Reforming Law Reform
One of the recommendations made in the report of the Special Group on Public Service Numbers and Expenditure Programmes (‘An Bord Snip Nua’) concerns the Law Reform Commission, and it runs as follows:
The Law Reform Commission’s mandate is to keep the law under review and make recommendations for reform. The Law Reform Commission was set up on a statutory basis independent of the Oireachtas and as well as law reform has been accorded some other functions such as legislative restatement and legislative directory. The Group holds the view that the Law Reform Commission could be used in a more targeted way by moving away from the model of a permanent commission towards one in which the commission is re-convened as required to address government mandated reform agendas. As a first step, the discontinuation of the Law Reform Commission should yield €2.8m in savings. The Group envisages that up to half of the Commission’s permanent staff could be assigned to the AGO on ongoing work such as legislative restatement and legislative directory.

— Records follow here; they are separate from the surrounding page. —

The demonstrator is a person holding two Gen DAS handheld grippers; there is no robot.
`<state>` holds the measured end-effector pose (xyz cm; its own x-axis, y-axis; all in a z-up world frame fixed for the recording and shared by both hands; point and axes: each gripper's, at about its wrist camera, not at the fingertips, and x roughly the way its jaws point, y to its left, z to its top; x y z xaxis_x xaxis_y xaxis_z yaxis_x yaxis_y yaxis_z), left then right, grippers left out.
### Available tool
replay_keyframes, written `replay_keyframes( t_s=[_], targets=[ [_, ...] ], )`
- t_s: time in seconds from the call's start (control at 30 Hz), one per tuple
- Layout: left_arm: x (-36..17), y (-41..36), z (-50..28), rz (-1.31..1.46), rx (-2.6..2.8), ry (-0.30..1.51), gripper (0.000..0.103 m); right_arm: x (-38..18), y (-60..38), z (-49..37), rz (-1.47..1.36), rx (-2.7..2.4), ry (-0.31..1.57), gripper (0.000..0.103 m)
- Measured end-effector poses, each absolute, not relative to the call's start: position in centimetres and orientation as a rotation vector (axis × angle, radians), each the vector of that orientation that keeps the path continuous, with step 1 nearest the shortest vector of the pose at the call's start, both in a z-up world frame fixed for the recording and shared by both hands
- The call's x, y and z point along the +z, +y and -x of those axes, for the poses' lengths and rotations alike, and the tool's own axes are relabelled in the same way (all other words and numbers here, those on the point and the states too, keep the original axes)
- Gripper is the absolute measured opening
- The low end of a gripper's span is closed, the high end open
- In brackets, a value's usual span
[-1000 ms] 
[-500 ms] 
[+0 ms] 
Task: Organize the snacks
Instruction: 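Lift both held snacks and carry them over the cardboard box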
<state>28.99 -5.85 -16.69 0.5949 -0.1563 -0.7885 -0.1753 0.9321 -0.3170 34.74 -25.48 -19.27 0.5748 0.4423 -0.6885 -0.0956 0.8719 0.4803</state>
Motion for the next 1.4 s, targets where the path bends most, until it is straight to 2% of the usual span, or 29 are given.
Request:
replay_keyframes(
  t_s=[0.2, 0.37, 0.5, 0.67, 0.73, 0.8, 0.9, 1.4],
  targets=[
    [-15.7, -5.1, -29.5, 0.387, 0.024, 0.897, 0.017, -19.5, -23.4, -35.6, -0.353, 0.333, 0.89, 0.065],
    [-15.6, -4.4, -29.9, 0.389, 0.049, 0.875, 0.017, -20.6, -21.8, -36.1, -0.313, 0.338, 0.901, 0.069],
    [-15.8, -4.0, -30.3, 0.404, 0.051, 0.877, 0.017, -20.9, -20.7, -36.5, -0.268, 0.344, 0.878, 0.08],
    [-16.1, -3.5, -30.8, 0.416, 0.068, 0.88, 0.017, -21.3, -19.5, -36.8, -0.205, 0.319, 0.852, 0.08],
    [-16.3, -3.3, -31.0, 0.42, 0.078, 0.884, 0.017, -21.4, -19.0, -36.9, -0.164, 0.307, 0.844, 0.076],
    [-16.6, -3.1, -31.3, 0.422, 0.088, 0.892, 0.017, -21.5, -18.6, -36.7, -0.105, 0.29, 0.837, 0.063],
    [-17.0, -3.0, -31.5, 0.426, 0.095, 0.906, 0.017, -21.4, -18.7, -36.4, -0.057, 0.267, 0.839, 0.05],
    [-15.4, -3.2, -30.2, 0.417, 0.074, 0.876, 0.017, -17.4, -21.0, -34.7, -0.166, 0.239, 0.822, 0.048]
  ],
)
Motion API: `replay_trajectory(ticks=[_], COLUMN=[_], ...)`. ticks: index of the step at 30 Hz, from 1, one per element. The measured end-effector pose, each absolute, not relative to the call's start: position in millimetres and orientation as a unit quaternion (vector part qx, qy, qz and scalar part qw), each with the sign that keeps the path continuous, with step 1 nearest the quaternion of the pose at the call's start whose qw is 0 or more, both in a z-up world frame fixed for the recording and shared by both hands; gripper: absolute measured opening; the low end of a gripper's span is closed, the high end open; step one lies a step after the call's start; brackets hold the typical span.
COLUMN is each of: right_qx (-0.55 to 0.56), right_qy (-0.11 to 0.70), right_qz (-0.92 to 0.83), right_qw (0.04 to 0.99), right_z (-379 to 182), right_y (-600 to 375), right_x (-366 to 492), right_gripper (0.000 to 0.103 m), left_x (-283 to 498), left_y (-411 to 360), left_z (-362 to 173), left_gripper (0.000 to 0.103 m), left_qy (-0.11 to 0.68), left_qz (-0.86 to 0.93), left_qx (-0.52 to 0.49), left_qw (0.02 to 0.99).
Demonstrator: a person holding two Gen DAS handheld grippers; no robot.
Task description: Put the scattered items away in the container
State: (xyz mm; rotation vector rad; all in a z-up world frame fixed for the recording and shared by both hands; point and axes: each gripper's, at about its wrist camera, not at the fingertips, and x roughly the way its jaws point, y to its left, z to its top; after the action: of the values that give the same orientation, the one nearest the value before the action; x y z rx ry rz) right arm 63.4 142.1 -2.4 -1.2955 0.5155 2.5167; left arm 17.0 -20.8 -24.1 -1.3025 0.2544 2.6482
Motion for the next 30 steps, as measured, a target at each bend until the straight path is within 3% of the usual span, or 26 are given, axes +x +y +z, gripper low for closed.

The Law Reform Commission was established under the Law Reform Commission Act 1975. Section 4(1) of that Act sets out its agenda:
The Commission shall keep the law under review and in accordance with the provisions of this Act shall undertake examinations and conduct research with a view to reforming the law and formulate proposals for law reform.
In other words, the intention underlying the establishment of the Commission was to ensure that there is an independent body capable of addressing specific reform proposals, while also having the capacity to undertake a general analysis of the state of the law and put forward an agenda for reform. The first President of the Commission was the celebrated Supreme Court judge, Brian Walsh, and he was succeeded by High Court judge Declan Budd, and most recently by Supreme Court judge Catherine McGuinness. Apart from the President, the Commission itself is small, consisting of only one full-time Commissioner, and three part-time ones. However, it has a significant number of expert staff, including (as far as I can tell) 20 researchers. The permanent staff are led by Raymond Byrne, who is as it happens on secondment from DCU.
The Commission’s current programme includes alternative dispute resolution, sexual offences, e-conveyancing, children and the law, assisted human reproduction – which demonstrates the wide-ranging approach that the Commission can take.
The establishment of the Commission in the 1970s had been preceded by strong lobbying. Law Reform in Ireland had proved very hard to achieve, and by the mid-1970s the record of law reform consisted of some very imaginative pieces of legislation – generally prompted by the emergence of a (rare) reforming Minister – and of very occasional instances of reforming court judgements. An Example of the former would have been the Succession Act 1965 (initiated by Charles Haughey, and giving succession rights to spouses and children); and of the latter, the ground-breaking Supreme Court judgment of McGee v. Attorney General (1974, which changed the law on contraception). But there was no consistent programme of law reform. The model used by those who were lobbying at the time was the Law Commission, the law reform body for England and Wales and which had been established in 1965.
So what now? Of course we must understand the need for savings, and it’s easy to keep picking off Bord Snip proposals and say, in effect, that none of them will work. But there is a high price to be paid, in almost every walk of life, for failing to address law reform. The Bord Snip concept of law reform is project specific, but the need for law reform is not. Government departments are well able to handle many of the specific reform proposals that may come up, but there is a need for a much wider view of the problems and needs of our legal system, as it interacts with citizens and organisations.
It seems to me that this proposal should not be adopted. The cost of doing so would well exceed the savings made.
Explore posts in the same categories: economy, law, politicsTags: law reform, Law Reform Commission
You can comment below, or link to this permanent URL from your own site.
July 31, 2009 at 5:04 pm
20 researchers seems extraordinary. There are only around 20 full time lecturers in Law at e.g. Trinity College. Perhaps they can do with five?
July 31, 2009 at 5:54 pm
This was one of the items of an bord snip that made me wonder on the overall direction the group were taking.
In the scheme of things 2.8m is peanuts, so what in Gods name carried this Office into view. And why on earth attack what is seen by most as an honest broker. While it is a God given gift to the politicians in the area of the law where they can point and say not us it is from them.